▸ INSTRUCTIONS TO FOLLOW: Show only those lines of the entries where the string "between" is found.

▸ EXERCISE INPUTS:
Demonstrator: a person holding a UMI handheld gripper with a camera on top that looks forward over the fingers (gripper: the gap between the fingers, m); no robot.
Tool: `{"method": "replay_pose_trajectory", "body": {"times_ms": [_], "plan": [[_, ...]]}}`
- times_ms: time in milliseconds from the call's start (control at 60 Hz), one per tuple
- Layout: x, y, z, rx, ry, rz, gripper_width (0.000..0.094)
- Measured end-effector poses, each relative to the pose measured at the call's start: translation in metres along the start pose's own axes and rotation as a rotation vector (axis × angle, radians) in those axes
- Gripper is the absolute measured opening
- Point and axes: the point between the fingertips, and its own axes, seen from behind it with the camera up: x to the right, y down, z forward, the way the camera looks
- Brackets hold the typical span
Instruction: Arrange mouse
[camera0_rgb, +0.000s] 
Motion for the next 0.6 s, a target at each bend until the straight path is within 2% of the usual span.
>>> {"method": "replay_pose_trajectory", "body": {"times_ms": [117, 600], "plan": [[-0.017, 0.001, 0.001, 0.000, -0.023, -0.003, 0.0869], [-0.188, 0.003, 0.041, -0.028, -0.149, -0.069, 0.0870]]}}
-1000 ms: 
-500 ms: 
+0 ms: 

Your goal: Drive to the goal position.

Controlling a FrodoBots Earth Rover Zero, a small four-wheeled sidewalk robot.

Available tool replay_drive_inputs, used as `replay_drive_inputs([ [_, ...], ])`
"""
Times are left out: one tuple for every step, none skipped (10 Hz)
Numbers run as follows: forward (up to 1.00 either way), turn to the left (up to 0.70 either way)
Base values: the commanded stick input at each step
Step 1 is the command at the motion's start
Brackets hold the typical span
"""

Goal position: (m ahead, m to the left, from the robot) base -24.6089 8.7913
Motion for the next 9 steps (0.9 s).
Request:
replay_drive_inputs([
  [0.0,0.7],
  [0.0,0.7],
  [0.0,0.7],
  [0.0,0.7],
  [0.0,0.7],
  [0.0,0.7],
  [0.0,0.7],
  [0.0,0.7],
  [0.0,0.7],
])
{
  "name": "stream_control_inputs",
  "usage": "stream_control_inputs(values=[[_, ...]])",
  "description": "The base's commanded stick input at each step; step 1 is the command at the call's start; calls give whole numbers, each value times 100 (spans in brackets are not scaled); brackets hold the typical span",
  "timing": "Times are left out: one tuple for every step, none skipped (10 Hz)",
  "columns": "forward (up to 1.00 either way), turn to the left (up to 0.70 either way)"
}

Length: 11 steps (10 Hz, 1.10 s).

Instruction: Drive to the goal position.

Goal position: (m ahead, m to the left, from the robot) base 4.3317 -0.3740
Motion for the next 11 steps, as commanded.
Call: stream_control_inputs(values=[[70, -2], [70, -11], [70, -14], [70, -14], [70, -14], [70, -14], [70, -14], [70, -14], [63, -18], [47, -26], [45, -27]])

▸ ANSWER SECTION:
Demonstrator: a person holding a UMI handheld gripper with a camera on top that looks forward over the fingers (gripper: the gap between the fingers, m); no robot.
- Point and axes: the point between the fingertips, and its own axes, seen from behind it with the camera up: x to the right, y down, z forward, the way the camera looks

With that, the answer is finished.